In this other story strand, the Doctor is the President of the World. It’s a repeat of a plot point used in Dark Water, and an excuse to get the Doctor into an ersatz Air Force One and pretend we’re in a sci-fi version of The West Wing. I have never bought this. It seems antithetical to who the Doctor is – he’s never worked from a position of prominence, let alone a position of authority. He’s saved the world from the behind the scenes, not from centre stage. And the idea that the superpowers of the world, led by narcissists and despots would cede power to the Doctor during a time of grandstanding global crisis doesn’t ring true. Lord help us, they’d all be there, jockeying for the best camera angle.

The Doctor is picked up by secretary general of the UN (Togo Igawa) and taken to the fictional hotspot of Turmezistan (West Wing aficionados will recall that that show had a fictional Middle East trouble spot as well). There he coordinates the efforts of the world’s three largest armies. The American, Russian and Chinese commanding officers all fall in behind him, making friends, taking the Doctor’s lead, even undertaking some light Googling on his behalf.

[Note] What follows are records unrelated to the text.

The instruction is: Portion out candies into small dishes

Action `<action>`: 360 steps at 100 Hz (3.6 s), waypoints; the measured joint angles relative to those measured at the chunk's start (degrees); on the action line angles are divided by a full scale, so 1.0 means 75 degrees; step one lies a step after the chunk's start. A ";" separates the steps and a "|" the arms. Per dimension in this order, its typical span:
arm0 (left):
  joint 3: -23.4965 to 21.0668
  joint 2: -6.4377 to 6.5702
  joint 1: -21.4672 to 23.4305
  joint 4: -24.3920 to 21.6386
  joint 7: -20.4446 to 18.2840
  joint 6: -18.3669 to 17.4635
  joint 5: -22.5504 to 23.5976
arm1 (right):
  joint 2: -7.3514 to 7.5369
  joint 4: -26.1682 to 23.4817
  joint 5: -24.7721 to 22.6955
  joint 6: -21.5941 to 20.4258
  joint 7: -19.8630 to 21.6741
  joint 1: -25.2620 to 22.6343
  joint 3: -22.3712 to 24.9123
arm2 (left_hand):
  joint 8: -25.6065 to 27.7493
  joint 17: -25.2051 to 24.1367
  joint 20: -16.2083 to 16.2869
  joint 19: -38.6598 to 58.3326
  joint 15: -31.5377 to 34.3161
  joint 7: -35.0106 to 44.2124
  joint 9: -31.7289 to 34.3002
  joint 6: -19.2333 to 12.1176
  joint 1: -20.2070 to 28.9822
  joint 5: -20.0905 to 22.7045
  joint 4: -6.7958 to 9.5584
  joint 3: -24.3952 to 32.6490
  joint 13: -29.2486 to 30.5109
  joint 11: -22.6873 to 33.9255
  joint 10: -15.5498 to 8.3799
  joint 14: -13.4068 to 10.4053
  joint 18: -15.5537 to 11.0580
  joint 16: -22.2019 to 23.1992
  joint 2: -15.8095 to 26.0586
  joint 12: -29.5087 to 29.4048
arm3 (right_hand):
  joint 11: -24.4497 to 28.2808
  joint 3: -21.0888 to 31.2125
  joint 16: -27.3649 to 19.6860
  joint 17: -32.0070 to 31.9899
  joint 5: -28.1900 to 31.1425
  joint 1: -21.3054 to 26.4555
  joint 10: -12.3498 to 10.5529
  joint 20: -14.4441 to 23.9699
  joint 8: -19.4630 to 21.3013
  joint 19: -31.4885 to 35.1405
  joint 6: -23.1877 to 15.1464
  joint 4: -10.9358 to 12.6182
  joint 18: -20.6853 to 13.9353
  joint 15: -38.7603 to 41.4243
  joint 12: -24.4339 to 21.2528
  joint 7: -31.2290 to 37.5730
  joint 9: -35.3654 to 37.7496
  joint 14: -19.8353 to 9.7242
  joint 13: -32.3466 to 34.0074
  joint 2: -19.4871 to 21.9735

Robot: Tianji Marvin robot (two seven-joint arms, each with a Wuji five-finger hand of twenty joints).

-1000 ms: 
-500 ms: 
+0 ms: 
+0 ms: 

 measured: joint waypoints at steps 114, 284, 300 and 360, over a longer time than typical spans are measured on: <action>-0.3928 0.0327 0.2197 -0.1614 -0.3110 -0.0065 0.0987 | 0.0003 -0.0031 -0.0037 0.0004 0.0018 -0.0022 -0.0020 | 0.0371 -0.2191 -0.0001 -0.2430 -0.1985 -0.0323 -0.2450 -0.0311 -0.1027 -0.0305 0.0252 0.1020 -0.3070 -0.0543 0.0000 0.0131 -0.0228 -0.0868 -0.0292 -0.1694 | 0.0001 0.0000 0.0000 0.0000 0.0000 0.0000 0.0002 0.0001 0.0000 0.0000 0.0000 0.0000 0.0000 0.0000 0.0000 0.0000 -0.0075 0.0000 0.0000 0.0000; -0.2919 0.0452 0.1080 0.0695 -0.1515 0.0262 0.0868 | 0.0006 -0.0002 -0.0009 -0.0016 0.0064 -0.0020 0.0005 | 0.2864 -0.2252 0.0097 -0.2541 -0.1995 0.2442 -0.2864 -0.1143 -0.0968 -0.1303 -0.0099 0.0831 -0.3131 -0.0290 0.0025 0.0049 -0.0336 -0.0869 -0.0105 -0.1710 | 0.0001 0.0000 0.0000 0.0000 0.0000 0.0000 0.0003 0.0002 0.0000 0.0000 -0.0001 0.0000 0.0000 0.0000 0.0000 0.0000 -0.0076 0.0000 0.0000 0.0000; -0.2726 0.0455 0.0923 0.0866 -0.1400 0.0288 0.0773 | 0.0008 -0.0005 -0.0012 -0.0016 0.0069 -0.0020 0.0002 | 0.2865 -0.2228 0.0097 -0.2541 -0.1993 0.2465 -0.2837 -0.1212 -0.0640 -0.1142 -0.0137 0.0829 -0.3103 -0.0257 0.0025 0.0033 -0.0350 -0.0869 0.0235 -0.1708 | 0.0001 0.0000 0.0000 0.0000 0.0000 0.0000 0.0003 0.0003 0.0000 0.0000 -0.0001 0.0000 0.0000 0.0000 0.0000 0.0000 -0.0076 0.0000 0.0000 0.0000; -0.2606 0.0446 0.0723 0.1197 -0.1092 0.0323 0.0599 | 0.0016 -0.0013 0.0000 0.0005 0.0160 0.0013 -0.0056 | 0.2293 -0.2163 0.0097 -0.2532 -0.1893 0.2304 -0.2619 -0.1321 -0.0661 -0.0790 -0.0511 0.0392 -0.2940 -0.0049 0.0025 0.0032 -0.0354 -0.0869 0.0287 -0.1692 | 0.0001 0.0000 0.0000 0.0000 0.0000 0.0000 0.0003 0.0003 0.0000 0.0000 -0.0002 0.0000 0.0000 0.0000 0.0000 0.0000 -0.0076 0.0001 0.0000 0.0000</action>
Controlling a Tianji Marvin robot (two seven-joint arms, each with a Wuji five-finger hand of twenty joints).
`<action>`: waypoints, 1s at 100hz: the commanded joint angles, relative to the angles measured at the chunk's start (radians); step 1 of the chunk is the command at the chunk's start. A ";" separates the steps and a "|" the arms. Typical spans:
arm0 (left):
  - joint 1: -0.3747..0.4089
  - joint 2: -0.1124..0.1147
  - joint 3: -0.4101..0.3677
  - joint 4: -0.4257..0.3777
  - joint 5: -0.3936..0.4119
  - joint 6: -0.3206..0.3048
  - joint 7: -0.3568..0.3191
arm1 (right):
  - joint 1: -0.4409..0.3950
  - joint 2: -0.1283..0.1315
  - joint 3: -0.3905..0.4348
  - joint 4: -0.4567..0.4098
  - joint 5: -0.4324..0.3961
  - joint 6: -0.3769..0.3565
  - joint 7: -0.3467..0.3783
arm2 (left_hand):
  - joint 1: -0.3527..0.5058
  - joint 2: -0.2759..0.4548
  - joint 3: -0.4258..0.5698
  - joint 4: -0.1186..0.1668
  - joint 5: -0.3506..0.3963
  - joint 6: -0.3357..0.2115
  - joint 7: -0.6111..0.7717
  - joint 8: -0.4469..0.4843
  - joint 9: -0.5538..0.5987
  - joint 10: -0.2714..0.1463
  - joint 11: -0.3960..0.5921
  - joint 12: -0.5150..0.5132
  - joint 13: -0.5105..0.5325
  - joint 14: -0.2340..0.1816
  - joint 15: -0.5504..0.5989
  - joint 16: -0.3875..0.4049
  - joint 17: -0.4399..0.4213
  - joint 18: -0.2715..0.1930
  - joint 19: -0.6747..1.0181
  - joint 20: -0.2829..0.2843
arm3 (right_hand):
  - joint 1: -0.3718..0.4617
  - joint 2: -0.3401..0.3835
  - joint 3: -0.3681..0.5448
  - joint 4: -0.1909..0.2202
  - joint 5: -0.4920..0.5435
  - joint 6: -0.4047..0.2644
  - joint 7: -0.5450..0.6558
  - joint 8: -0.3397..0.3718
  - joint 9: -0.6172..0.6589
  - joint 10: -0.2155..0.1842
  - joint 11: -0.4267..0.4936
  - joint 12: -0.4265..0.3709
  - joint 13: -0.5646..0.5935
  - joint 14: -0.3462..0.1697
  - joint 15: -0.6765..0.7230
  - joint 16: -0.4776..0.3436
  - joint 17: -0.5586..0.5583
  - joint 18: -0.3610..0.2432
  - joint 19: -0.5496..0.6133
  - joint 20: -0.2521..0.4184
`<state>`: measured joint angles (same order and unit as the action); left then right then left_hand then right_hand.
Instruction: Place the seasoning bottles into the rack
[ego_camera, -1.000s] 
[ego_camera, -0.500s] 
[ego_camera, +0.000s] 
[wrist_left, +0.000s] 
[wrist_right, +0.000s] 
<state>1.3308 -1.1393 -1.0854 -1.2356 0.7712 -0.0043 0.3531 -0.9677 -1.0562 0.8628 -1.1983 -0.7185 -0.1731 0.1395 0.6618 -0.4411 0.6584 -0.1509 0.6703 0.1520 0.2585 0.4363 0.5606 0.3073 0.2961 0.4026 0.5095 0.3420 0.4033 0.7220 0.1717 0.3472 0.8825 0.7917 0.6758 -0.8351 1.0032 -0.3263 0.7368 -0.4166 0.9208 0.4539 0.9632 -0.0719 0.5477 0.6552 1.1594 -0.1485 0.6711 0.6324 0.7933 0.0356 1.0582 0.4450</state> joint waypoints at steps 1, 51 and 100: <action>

It just doesn’t seem plausible that three great military leaders are going to allow themselves to be hogtied into a joint planning meeting, make solo decisions based on their nations’ interests and accept the leadership of a grumpy Scotsman. For some reason, Doctor Who never quite pulls off these attempts at geopolitical realism; it’s one world the series can’t seem to build. They should have stuck to a UN peacekeeping force, with one belligerent general to spark off. Basically, it should have just been UNIT, but instead, we get the Doctor as President, aided and abetted by the bigwigs of the world’s armies; a scenario which is both atypical and implausible.

Then there are the Monks, the most cautious alien invaders the show has ever presented. They run countless simulations to make sure their takeover plans are going to work, even though they seem to be able to do anything with their quasi-magical powers. Their modus operandi is equally methodical. They will take over a planet and enslave the population, but only if they are asked. Further, they can’t be asked out of strategy or fear, they have to be asked out of love. There’s a lot of fiddly stipulations here, but the chief Monk (Jamie Hill, voice Tim Bentinck) insists, “we must be loved. To rule through fear is inefficient.” You want to know what else is inefficient, buddy? Asking a planet’s population to consent in a needlessly complicated way before you enslave their sorry arses. Apple just does it by forcing people to agree to incomprehensible terms and conditions with a simple “accept” button. C’mon, Monks, it’s the 21st century.

Where does all this leave us? With a collision of two worlds: one which is embedded in a worryingly familiar reality, where everyday human foibles will bring about the end of the world before we’ve even noticed there’s something wrong. The other is an inherently unbelievable world of geopolitical negotiations, between the leaders of the Earth and a strangely bureaucratic alien threat. In the first, the Doctor acts like the Doctor: working things out quietly and saving the world out of view. In the other, the Doctor’s not even the Doctor, but a President, rubbing shoulders with world leaders and coordinating their military forces. It’s what makes The Pyramid at the End of the World a story which feels like it’s constantly cutting between two very different visions of Doctor Who.

LINK TO The Ghost Monument: The Doctor carries sunglasses in both.